Fraudsters Impersonating Tesco in New Phone Scam, Police Warn

Cyber Security News

Police in Wales have issued a warning to residents about a new phone scam, in which fraudsters are impersonating supermarket giant Tesco.

Victims have reported receiving an automated call telling them that an order with Tesco has been placed and that £350 will be debited from their account. The automated message goes on to say “if this is not the right amount, please press 1 to go through to our fraud team.”

When worried victims press 1, they are put through to a scammer, who attempts to gain as many personal details as possible from them, including their bank details. The police warned that the scammers are highly sophisticated and will sound genuine. They advised: “If you receive a call like this, it’s best to hang up and either check your Tesco online account yourself, or call Tesco directly from a number you have obtained.”

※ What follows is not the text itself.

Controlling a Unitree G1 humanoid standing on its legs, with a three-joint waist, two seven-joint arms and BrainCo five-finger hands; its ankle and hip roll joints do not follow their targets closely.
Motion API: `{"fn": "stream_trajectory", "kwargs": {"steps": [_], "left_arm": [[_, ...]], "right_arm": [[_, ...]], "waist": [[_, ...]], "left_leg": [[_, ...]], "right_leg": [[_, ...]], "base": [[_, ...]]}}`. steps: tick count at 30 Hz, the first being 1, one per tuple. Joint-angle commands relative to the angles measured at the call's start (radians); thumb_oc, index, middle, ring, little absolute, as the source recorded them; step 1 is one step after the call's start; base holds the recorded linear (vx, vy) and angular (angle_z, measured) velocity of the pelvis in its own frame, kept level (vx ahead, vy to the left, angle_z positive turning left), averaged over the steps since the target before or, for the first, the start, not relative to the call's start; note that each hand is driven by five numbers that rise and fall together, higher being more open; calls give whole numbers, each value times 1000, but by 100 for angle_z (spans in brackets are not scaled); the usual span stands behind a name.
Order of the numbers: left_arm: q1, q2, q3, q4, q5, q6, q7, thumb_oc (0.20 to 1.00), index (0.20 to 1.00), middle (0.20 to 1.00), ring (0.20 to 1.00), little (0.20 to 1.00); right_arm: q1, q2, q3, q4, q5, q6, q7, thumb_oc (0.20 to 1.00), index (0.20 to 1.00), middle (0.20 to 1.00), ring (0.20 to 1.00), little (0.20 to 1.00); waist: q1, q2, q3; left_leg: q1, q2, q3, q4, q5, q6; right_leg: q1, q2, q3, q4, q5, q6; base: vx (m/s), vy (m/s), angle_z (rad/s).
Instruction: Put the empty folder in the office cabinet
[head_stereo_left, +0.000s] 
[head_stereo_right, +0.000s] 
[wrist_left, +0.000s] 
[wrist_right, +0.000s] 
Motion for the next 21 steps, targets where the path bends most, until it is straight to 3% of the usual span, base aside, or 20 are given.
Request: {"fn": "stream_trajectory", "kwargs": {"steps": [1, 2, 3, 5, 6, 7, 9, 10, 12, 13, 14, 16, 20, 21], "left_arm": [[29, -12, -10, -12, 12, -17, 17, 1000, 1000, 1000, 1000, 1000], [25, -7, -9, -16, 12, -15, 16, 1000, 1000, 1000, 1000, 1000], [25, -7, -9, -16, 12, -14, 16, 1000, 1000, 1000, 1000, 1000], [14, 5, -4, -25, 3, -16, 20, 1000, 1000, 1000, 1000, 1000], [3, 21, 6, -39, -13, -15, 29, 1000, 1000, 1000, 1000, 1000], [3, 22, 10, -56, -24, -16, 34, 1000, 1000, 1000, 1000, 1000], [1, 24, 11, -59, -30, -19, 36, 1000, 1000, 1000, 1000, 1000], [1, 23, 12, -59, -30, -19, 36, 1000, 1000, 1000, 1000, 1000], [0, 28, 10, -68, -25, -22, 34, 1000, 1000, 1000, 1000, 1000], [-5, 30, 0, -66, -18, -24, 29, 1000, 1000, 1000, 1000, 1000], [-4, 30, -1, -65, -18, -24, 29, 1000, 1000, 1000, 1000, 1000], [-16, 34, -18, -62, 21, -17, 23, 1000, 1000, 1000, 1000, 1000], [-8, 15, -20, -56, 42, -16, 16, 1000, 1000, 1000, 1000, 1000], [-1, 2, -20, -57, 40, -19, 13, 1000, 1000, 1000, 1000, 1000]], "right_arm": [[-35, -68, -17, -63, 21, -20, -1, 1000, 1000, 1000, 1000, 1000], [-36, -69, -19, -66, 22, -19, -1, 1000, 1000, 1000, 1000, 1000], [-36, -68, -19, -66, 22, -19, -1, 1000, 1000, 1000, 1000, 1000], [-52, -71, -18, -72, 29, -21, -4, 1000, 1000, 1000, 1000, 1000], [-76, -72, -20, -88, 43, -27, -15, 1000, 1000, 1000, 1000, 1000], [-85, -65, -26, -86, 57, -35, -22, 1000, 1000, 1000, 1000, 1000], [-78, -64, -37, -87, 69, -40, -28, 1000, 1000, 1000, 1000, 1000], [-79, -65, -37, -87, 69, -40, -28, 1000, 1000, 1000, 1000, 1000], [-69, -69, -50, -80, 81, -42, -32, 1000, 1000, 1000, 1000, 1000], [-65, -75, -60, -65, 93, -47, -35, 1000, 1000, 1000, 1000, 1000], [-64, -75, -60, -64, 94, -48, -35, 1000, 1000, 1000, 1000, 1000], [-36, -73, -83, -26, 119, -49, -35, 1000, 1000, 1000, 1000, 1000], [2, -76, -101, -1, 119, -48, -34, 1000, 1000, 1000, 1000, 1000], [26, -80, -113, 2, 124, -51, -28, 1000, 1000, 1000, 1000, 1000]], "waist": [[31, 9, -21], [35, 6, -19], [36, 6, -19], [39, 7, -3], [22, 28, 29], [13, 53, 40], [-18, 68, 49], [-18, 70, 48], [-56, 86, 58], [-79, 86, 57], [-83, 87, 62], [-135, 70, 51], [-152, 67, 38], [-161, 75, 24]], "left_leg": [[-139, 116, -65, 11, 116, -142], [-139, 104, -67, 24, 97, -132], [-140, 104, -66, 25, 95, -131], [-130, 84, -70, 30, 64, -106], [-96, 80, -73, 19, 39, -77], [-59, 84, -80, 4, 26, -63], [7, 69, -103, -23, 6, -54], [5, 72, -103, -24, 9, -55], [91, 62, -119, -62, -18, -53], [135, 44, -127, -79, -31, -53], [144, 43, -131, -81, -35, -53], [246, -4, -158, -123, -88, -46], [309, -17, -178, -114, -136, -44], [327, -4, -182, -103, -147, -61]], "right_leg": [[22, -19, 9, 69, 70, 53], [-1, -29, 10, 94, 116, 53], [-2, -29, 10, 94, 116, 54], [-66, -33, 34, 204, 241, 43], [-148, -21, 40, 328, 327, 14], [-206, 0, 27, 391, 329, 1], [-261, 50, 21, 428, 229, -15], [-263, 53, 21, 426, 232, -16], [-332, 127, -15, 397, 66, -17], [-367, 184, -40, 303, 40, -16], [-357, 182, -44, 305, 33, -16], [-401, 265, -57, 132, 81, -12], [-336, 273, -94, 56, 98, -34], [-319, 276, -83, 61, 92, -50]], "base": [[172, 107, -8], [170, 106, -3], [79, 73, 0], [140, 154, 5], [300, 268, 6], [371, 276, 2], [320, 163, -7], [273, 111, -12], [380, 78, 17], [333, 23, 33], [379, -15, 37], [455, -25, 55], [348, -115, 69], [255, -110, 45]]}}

The scam comes amid ongoing COVID-19 lockdown restrictions, a period which has seen a huge rise in online grocery shopping and click and collect services. Overall, the shift to online services and the economic and health uncertainties of the past year has led to fraudsters ramping up attempted scams. According to data from Barclays, impersonation was the joint highest form of scam (29%).

Commenting on the story, Ray Walsh, digital privacy expert at ProPrivacy, said: “These scams rely on clever scripts to convince people that they are being defrauded, so that worried victims hand over sensitive personal data, including their bank details.

“We remind everyone never to provide their personal information or payment details to anybody who calls them out of the blue, even if they claim to be from a huge brand like Tesco. If you have an order placed with Tesco and you receive a call like this which concerns you, hang up and make an inquiry with Tesco directly to check on the status of your delivery.

“According to some reports, the scammers may even attempt to convince the victim to install remote access software onto their PC to allow them to help remove malware that permitted the fake fraud to occur. Anybody who falls for this will be allowing cyber-criminals direct access to their PC so that they can install software designed to steal their data.”